§ Activity: Your job is to copy every line in the material containing the word "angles".

§ Information shown:

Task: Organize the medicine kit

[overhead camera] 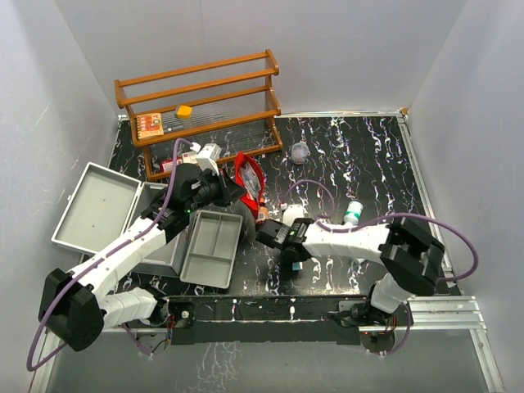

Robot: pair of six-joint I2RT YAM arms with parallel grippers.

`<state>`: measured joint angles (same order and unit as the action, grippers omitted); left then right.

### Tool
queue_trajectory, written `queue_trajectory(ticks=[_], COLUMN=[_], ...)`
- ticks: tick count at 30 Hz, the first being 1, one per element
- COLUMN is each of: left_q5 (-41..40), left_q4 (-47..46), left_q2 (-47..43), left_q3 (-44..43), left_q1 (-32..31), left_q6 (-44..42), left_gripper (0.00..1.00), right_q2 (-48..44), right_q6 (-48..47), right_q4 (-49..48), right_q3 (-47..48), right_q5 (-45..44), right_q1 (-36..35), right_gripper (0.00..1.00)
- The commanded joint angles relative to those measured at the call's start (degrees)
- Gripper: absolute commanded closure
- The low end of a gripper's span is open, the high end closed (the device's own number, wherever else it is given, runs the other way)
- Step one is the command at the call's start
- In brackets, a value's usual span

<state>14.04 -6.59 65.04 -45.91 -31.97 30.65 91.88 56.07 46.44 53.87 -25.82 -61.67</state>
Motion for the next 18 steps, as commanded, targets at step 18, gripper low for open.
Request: queue_trajectory(ticks=[18], left_q5=[23.24], left_q4=[-7.55], left_q2=[7.82], left_q3=[-3.0], left_q1=[0.49], left_q6=[1.51], left_gripper=[1.0], right_q2=[-31.17], right_q6=[0.08], right_q4=[-5.86], right_q3=[3.57], right_q5=[-12.91], right_q1=[0.16], right_gripper=[0.8])
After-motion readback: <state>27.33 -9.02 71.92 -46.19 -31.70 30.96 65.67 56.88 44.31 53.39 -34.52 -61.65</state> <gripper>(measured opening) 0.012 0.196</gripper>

§ Reply:
`<state>`: measured joint angles (same order and unit as the action, grippers omitted); left then right.
- The commanded joint angles relative to those measured at the call's start (degrees)

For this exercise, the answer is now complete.